Sin embargo, parece que al que se atreve a escribir con humor le espera el linchamiento de los serios que les platiqué hace rato.
Por eso me da gusto cuando me encuentro con obras de la literatura mexicana actual que se atreven a explorar el espíritu lúdico. Mencionaré solo algunos, para documentar nuestro optimismo:
• José Luis Zárate (quien por cierto, debería haber sido invitado a este encuentro, ya que es uno de los mejores narradores no sólo poblanos, sino de todo México), autor de series de minificciones delirantes, ingeniosísimas, risueñas, pero con el mérito de no convertirse en chistes fáciles.

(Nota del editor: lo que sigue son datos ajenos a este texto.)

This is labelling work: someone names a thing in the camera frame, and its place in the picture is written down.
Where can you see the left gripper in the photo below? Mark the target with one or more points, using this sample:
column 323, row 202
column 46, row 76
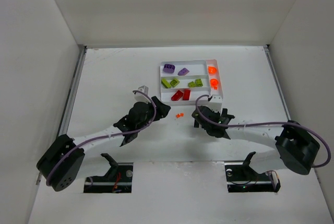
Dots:
column 158, row 106

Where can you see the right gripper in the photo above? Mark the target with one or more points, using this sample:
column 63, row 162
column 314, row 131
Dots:
column 199, row 115

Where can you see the small red lego brick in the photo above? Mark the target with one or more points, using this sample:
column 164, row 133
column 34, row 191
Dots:
column 178, row 95

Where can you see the long lime green lego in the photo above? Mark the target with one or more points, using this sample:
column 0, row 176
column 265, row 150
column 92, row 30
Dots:
column 165, row 83

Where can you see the red rounded lego brick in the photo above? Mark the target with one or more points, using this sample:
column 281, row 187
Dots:
column 186, row 94

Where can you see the lime green square lego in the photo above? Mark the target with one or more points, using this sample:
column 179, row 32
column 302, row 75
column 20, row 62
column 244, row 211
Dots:
column 174, row 82

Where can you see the orange round lego piece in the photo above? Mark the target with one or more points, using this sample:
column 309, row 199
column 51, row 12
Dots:
column 214, row 83

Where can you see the purple round lego brick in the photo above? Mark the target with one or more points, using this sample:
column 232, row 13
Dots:
column 169, row 68

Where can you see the purple wedge lego piece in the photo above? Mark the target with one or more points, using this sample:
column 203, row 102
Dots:
column 184, row 71

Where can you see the green studded lego brick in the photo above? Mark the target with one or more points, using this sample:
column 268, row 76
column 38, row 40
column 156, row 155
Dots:
column 198, row 82

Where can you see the orange flower lego piece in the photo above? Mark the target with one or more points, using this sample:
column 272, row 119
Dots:
column 212, row 70

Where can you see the small lime green lego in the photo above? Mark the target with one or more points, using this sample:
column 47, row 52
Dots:
column 191, row 84

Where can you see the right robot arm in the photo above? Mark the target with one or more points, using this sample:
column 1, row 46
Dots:
column 290, row 145

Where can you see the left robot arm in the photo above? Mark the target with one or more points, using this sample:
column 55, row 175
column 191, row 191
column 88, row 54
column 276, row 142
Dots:
column 71, row 158

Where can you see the small orange lego bits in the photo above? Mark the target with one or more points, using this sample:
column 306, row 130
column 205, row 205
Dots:
column 179, row 115

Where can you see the white divided sorting tray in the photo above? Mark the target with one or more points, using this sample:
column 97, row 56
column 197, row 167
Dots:
column 197, row 69

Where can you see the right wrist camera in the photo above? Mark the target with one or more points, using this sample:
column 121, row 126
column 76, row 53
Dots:
column 215, row 103

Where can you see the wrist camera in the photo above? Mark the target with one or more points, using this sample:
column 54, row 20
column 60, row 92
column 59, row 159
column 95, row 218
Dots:
column 140, row 94
column 215, row 103

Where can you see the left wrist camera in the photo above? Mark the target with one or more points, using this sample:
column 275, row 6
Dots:
column 140, row 94

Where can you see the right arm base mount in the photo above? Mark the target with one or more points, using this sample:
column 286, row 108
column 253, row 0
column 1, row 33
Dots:
column 241, row 178

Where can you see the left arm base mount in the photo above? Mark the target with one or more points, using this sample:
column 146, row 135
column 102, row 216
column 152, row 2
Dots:
column 117, row 179

• Fernando de León, cuentista jalisciense, quien juega a poner en situaciones cómicas elementos de la alta cultura (por ejemplo, en uno de sus cuentos, el Conde de Saint Germain y el Diablo son un par de vividores en las calles de Guadalajara).
• Francisco Hinojosa, autor extraordinario por combinar a la vez la ligereza y la crítica demoledora.
No son los únicos. Y quizá veamos más conforme aumente el número de escritores que se atreven a escribir de manera distinta a como exigía la tradición literaria del siglo XX. Ya hay muchos que están practicando técnicas y puntos de vista que hubieran sido impensables apenas hace 20 años. ¿Por qué no podrá haber más escritores –y escritoras– que utilicen las facultades liberadoras del humor? Yo diría que incluso nos hace falta: reescribir al país en este siglo, si es posible, tiene que pasar por modificar nuestra manera de pensar y de relacionarnos con el mundo.